Scrutiny of the U.S. oil and gas sector has never been more intense. A majority of Exxon Mobil’s shareholders recently voted to oust three board members over the company’s poor performance on climate change. A shareholder proposal to cut the company’s GHG emissions reached a majority as well. And a Dutch court ruled Shell was contributing to climate change and ordered it to reduce its carbon emissions. And just last week, a new study from Clean Air Task Force and Ceres finds that methane emissions and emissions intensity from U.S. oil and gas companies vary wildly – underscoring the clear need for the EPA to establish a regulatory floor for the industry.

Methane is a harmful super pollutant that’s more than 80 times more potent than carbon pollution over the first 20 years. It’s responsible for roughly one quarter of today’s global warming and levels in our atmosphere are surging. Reining in our global methane emissions is imperative to tackling climate change and represents one of the clearest opportunities we have to make an immediate impact. A recent assessment from United Nations Environmental Programme and the Climate and Clean Air Coalition found that tackling methane is the largest lever we have can pull to reduce global warming in the next 20 years – and it can be done at little to no cost. By reducing global emissions 45% by 2040, the assessment found, we can avoid nearly .3 degrees Celsius in global warming while preventing 255,000 deaths, 26 million tons of crop losses, 775,000 asthma related hospital visits, and 73 billion lost work hours due to heat exposure.

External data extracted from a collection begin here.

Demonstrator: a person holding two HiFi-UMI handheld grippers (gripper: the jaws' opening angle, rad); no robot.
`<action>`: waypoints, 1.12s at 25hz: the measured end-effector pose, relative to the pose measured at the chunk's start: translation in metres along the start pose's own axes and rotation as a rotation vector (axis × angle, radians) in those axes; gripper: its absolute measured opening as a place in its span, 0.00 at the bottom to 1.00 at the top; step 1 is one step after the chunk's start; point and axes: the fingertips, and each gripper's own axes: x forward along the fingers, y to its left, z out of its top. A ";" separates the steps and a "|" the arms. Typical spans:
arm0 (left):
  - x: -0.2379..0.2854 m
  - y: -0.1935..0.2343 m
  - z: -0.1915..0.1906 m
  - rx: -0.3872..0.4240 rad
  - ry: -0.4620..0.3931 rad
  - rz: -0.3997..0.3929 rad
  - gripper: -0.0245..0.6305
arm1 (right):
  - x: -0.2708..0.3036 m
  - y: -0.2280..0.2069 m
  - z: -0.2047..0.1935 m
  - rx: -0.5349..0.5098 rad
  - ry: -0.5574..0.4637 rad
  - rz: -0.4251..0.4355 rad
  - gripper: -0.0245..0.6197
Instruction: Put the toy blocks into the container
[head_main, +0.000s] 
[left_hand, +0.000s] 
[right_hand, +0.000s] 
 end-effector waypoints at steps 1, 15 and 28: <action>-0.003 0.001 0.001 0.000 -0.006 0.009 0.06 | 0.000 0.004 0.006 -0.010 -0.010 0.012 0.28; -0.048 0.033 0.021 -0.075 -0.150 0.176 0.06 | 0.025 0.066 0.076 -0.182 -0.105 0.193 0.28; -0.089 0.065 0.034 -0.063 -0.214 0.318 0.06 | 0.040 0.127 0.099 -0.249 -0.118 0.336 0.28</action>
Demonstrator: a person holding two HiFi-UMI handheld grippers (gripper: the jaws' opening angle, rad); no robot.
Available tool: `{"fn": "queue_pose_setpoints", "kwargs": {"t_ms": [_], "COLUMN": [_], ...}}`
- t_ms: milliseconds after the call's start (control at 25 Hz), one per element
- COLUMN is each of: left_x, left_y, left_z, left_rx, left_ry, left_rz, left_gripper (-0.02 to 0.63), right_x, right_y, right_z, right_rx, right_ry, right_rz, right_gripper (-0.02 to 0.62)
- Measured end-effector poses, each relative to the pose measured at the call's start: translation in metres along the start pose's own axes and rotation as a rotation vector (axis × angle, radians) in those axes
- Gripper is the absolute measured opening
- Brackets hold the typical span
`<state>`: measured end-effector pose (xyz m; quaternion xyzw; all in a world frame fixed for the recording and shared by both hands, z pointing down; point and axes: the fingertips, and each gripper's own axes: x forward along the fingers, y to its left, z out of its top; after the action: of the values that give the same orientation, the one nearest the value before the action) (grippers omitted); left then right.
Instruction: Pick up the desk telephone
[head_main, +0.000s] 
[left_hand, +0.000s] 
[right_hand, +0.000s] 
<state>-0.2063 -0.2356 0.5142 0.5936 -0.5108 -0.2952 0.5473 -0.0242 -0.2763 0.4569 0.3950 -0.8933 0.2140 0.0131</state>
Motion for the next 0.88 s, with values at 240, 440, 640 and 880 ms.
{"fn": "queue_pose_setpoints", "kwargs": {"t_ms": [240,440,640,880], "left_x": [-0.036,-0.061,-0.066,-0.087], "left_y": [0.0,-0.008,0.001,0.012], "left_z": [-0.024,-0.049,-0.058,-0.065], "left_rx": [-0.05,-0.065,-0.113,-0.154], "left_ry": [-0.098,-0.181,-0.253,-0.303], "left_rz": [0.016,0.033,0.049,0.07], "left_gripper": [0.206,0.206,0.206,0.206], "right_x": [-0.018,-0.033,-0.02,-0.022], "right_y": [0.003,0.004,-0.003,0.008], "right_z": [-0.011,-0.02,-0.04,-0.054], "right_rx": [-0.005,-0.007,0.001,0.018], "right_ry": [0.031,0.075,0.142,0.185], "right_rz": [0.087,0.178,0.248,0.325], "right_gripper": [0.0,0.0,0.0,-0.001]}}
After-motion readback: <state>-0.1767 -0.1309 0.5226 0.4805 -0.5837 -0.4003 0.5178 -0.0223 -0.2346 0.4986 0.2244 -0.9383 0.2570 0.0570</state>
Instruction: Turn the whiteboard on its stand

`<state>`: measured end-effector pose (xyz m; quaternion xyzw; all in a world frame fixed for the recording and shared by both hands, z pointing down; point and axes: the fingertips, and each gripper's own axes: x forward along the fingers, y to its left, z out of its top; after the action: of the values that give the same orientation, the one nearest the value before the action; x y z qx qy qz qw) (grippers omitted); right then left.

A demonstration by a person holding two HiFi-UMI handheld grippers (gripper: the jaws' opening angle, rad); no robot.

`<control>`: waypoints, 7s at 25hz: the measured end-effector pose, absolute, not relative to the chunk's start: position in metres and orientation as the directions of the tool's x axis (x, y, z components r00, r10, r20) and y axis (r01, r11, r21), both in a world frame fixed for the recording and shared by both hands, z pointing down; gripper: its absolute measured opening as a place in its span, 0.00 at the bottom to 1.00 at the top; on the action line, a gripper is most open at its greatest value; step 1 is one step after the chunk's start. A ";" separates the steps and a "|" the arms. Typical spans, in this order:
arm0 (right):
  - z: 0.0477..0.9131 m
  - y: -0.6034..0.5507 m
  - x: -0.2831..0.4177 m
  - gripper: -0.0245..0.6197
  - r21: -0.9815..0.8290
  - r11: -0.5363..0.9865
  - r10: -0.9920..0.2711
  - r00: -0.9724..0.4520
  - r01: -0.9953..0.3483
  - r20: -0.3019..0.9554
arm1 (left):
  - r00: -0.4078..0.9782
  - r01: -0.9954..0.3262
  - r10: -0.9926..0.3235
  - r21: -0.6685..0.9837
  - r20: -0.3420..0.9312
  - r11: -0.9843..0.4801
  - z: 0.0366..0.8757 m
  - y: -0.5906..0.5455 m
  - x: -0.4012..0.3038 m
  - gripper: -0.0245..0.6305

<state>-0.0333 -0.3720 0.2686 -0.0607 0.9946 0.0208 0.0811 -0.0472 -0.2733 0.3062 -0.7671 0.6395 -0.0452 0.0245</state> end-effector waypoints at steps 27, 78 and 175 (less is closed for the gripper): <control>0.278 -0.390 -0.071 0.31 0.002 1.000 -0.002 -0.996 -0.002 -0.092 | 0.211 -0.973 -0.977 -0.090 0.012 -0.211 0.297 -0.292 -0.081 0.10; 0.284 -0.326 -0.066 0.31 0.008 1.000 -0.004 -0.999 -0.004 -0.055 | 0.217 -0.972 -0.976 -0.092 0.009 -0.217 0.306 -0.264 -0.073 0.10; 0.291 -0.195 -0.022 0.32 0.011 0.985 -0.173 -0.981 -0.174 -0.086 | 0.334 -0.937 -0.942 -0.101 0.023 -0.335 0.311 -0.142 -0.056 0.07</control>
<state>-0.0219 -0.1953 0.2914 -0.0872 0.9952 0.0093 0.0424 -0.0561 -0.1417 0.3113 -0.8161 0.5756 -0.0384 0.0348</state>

Cutting methane emissions takes different forms in different regions. In the U.S., significantly reducing methane emissions from the oil and gas sector is job number one. The sector accounts for the lion’s share of U.S. methane emissions and, as the new CATF and Ceres report shows, there’s great variability around which companies are emitting the most – with some smaller companies acquiring the “leakiest” assets from the largest companies. While the 195 smallest producers included in the analysis account for just 9% of production, they’re responsible for 22% of total reported emissions. Large producers, however, are still responsible for massive amounts of emissions. The top seven producers in the U.S. oil and gas industry alone accounted for a quarter of total reported greenhouse gas emissions.

ExxonMobil, the highest producing company, had reported emissions that were twice as high as those of the second highest producing company, despite producing just 20% more oil and gas.  The comparatively small Hilcorp Energy, just the 19th-largest oil and gas producer, had the highest reported methane emissions in the country. Among top-30 producers, Hilcorp’s methane emissions intensity was almost 6x the national average. Other notable emitters among the top 30 producers include Marathon Oil and Whiting Petroleum, which had GHG intensities 3.6x and 2.7x greater than the average top-30 producing company, respectively.

The report also shows that certain classes of production equipment are responsible for large shares of total emissions, and companies that use them intensively have correspondingly high emissions intensities. Pneumatic controllers were responsible for 54% of reported methane emissions, while flaring was responsible for 41% of reported carbon dioxide emissions.

It’s important to note that this analysis reflects reported emissions, only. As hours and hours of optical gas imaging footage shows, companies are emitting plenty more methane than they’re reporting. This level of variation and opacity is due, in part, to poor oversight and enforcement by regulators. It’s the Wild West out there because that’s what the regulatory framework allows. In order to rein in methane emissions, we need a clear regulatory floor that mandates the use of best practices across the board to reduce leaks and stop flaring. CATF has run the numbers and found that we can reduce methane from the sector by 65% with existing technology, and do so at relatively little (and in some cases no) cost to the industry.

Investors, courts, and scientists have pinpointed the need to reduce methane emissions from the oil and gas industry. It’s time the EPA does so, too.